▶ [BRIEF]: The full listing is needed, transcribed word for word.

▶ [GIVEN INFORMATION]:
* * *

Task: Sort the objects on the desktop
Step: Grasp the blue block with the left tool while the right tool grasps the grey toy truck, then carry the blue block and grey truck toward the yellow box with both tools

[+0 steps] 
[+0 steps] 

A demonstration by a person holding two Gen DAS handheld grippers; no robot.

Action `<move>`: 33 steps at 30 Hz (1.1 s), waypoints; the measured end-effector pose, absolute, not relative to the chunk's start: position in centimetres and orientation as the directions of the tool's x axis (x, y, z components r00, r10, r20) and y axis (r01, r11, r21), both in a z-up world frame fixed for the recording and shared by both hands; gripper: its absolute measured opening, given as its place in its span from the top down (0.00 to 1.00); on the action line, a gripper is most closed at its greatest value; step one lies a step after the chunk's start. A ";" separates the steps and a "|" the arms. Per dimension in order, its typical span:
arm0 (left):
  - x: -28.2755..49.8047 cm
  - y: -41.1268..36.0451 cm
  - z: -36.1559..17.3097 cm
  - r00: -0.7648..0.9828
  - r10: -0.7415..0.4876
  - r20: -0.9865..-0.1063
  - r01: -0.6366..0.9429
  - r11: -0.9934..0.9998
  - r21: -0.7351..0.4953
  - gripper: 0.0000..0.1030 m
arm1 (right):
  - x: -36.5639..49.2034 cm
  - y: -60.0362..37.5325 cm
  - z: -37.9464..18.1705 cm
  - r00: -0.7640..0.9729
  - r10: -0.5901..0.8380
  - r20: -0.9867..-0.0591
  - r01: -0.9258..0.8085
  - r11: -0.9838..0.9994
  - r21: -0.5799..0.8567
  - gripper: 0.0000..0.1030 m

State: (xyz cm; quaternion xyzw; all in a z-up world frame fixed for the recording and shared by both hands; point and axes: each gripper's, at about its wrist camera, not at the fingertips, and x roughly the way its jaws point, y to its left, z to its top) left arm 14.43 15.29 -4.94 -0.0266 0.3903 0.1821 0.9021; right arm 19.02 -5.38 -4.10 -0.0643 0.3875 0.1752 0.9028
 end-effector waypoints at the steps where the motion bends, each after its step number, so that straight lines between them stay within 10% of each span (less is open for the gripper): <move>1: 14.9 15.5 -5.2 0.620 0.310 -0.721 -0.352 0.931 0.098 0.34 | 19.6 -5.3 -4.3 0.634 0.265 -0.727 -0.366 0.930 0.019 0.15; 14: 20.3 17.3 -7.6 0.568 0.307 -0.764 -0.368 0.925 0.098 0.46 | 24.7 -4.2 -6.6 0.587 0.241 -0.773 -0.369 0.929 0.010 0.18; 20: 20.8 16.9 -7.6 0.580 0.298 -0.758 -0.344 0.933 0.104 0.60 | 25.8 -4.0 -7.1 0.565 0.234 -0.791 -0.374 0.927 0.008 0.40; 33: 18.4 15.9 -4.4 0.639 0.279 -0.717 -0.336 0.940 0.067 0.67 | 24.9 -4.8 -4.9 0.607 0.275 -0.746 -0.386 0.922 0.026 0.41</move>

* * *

▶ [SOLUTION BELOW]:
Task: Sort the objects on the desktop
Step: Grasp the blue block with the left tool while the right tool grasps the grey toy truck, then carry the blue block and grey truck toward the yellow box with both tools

[+0 steps] 
[+0 steps] 

A demonstration by a person holding two Gen DAS handheld grippers; no robot.

Action `<move>`: 33 steps at 30 Hz (1.1 s), waypoints; the measured end-effector pose, absolute, not relative to the chunk's start: position in centimetres and orientation as the directions of the tool's x axis (x, y, z components r00, r10, r20) and y axis (r01, r11, r21), both in a z-up world frame fixed for the recording and shared by both hands; gripper: its absolute measured opening, given as its place in its span from the top down (0.00 to 1.00); on the action line, a gripper is most closed at its greatest value; step one lies a step after the chunk's start. A ";" separates the steps and a "|" the arms. Per dimension in order, its typical span:
arm0 (left):
  - x: -28.2755..49.8047 cm
  - y: -41.1268..36.0451 cm
  - z: -36.1559..17.3097 cm
  - r00: -0.7648..0.9828
  - r10: -0.7415..0.4876
  - r20: -0.9865..-0.1063
  - r01: -0.6366..0.9429
  - r11: -0.9934..0.9998
  - r21: -0.7351..0.4953
  - gripper: 0.0000..0.1030 m
arm1 (right):
  - x: -36.5639..49.2034 cm
  - y: -60.0362..37.5325 cm
  - z: -37.9464..18.1705 cm
  - r00: -0.7640..0.9729
  - r10: -0.5901..0.8380
  - r20: -0.9867..-0.0591
  - r01: -0.9258..0.8085
  - r11: -0.9838..0.9994
  - r21: -0.5799..0.8567
  - gripper: 0.0000..0.1030 m

State: (xyz cm; quaternion xyzw; all in a z-up world frame fixed for the recording and shared by both hands; point and axes: each gripper's, at about its wrist camera, not at the fingertips, and x roughly the way its jaws point, y to its left, z to its top) left arm 14.43 15.29 -4.94 -0.0266 0.3903 0.1821 0.9021; right arm 19.02 -5.38 -4.10 -0.0643 0.3875 0.1752 0.9028
 end-effector waypoints at the steps where the motion bends, each after its step number, so that straight lines between them stay within 10% of each span (less is open for the gripper): <move>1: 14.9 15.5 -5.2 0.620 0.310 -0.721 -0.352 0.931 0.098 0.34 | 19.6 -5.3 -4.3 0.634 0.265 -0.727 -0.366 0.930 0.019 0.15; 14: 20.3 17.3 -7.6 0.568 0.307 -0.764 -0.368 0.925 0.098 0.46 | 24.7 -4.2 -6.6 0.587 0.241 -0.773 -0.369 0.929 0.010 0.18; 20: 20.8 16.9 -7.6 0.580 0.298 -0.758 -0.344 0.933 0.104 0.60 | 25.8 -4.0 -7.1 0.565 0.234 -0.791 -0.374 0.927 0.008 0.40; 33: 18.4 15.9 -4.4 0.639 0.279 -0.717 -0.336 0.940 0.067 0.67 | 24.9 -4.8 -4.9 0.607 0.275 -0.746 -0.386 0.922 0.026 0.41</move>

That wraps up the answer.